Faccio una foto ai gigli selvatici e ripartiamo, verso l’abbiocco e oltre. Non sono affatto di compagnia e mi perdo parecchio paesaggio, che qui è notevolmente bucolico. La maggior parte del terreno non è coltivata, con l’eccezione del terreno nei pressi dei paesini, arredato con grossi covoni di piante di granturco posti a guardia dei terrazzamenti. Ogni tanto passiamo nelle pinete, con gli alberi bruciacchiati e l’erba verde sotto le chiome. Il motivo di questa pratica piromane resterà un mistero, non riesco neanche a spiegare la domanda ad Arvinda e Manusumar. Sono così gentili da portarmi a Dhumakot, dove ho incontrato Abshay e suo padre la settimana scorsa. Torno a sedermi nello stesso posto della volta scorsa, ma ci resto per poco, giusto il tempo di mangiare l’ultimo mango. Rasid mi dà un passaggio a Jadaukhand, dove trovo nientemeno che Rawat, il pittore. È immerso nel lavoro, infatti non dipinge solo olio su tela, ma anche acrilico su camion. Al momento sta riproducendo un logo sul portellone posteriore color blu petrolio. Tutti quei camion colorati di cui ho parlato (ne parlerò quando scriverò del prima) talvolta son9 coperti di adesivi, ma molto spesso le scitte e le decorazioni sono dipinte, così durano molto di più. Non solo i camion, ma anche gli edifici spesso hanno delle pubblicità a tutta parete. Non si usano i manifesti di carta qui, quelle pubblicità sono dipinte a mano con una maestria formidabile. Tra una battuta e l’altra, Rawat afferma seriamente che non scenderà a Dunagiri prima di tre giorni, perciò sarà difficile rivederci, non conto di restare là tanto a lungo.
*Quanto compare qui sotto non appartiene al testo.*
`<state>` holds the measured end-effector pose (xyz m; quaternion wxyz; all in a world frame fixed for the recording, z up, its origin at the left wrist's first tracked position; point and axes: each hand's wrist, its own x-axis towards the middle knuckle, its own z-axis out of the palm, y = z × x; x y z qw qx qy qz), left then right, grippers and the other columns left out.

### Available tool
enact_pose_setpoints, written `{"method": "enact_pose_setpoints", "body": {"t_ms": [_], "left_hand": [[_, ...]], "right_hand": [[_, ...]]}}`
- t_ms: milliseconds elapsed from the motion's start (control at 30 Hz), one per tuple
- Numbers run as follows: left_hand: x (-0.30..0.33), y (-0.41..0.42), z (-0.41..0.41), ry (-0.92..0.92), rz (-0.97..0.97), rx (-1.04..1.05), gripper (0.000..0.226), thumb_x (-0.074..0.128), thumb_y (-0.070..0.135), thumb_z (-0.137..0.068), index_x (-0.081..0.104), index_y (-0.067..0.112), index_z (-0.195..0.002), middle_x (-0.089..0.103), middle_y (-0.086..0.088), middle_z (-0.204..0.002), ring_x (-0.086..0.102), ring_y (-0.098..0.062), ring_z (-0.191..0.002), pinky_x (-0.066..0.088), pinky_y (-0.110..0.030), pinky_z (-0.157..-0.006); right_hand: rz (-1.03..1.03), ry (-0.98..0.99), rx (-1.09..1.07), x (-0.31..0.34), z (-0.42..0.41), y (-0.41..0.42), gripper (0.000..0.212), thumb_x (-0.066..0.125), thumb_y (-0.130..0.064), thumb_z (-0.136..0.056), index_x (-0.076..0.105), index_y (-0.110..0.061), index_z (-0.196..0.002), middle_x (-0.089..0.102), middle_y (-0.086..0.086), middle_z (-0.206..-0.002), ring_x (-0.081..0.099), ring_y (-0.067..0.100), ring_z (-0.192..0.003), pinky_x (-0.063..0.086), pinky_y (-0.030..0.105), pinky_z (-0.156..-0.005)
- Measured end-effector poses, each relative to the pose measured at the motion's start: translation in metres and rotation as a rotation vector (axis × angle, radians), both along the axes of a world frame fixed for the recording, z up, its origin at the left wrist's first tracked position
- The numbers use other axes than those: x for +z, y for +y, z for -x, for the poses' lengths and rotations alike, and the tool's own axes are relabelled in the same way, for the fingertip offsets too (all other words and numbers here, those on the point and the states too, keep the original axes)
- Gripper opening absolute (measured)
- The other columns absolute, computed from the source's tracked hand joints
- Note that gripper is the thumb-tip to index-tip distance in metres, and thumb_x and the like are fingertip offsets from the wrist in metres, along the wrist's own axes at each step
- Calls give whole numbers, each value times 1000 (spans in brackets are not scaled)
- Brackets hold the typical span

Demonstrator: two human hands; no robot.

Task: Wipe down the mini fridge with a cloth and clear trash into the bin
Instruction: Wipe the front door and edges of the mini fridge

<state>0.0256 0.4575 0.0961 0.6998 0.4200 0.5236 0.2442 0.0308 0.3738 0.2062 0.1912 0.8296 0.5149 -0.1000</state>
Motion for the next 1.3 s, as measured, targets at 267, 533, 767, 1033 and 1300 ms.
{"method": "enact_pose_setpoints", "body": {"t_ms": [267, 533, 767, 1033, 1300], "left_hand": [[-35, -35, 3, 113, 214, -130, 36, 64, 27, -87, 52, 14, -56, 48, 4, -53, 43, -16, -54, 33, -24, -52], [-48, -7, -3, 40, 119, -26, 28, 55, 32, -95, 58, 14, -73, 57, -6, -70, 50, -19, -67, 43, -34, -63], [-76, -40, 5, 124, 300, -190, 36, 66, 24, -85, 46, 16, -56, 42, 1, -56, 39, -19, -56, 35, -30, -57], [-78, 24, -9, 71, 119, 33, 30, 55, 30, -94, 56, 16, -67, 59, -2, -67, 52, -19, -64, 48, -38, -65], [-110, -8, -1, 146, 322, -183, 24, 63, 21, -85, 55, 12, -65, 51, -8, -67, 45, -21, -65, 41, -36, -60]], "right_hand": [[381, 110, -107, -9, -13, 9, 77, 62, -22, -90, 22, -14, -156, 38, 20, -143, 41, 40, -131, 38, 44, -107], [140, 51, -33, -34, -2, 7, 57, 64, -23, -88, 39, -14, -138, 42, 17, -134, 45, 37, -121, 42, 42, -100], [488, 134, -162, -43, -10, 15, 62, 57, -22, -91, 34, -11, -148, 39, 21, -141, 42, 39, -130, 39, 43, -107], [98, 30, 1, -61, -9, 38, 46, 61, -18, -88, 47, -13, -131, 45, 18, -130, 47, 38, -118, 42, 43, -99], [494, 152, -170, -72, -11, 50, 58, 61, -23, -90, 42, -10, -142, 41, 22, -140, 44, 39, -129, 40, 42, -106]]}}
Monto in macchina con Saraj, amico di un amico, che mi porta fin giù al sentiero che porta al paesino di Kilari. Mentre salgo saluto qualche viso noto, per poi fermarmi nel punto in cui Kilari è solito lasciare lo scooter. Qui ci sono due uomini che conosco, fradici di sudore, che si stanno riposando un attimo durante la costruzione di una nuova casa. È dura trasportare in spalla trenta chili di sabbia alla volta, specialmente in salita e sotto il sole di giugno. D’altronde è l’unico modo, perciò si rialzano e via, un altro giro.
Intanto arriva Pandit, che si ferma con noi a chiacchierare. “Hai mangiato?” “Ehm… ho mangiato mango.” Mi porta in uno dei due edifici in cui abita, dove al pianterreno c’è uno di quei tavoli-letto di compensato. Ci butta sopra una coperta un po’ impolverata e un paip di cuscini, poi va a recuperare un piattone di riso e verdure cotte. Dopo mangiato ci riposiamo perché è l’ora della siesta e Kilari tarda ad arrivare.
Finalmente il nostro uomo si fa vivo, andiamo a casa sua a lunghe falcate per lasciare lo zaino e poi via giù allo scooter, saltiamo in sella e si va al bar per portare gli omaggi ufficiali. Finito con il bar, saliamo ad Adalikhal, dove mi aspettano la signora dei mini cornetti che mi ha adottato come figlio, l’elettricista senza mani, il sarto e tutta la combriccola di sempre. Kilari compra succo di mango per tutti e due e torniamo al bar sorseggiando il brick. Inizia il conto alla rovescia, è possibile scendere al bar a motore spento in meno del tempo necessario a finire il brick? Non ci spero affatto, ma poi arriviamo vicino, molto vicino, mancano cento metri, settanta…. È andato, mancava pochissimo ma non ce l’ha fatta, è precipitato sull’asfalto a un soffio dall’arrivo. Conferisco almeno il suo fratello nel bidone. Non riesco a capire che cosa dicono e mi siedo a raccontare della mia piccola odissea e poi a scrivere. Facendo i conti della strada macinata rimango sconvolto anch’io. Tra Dunagiri e Bhanyiawala ci sono 100 chilometri in linea d’aria, ed escludendo la deviazione di 100 chilometri per Agastmuni io ne ho percorsi 600 tra andata e ritorno. Sono impressionato anch’io, non me l’aspettavo, ecco perché mi è parsa un po’ lunga la strada. Però è stato bellissimo, lo rifarei cento volte perché quei paesaggi lassù sono meravigliosi.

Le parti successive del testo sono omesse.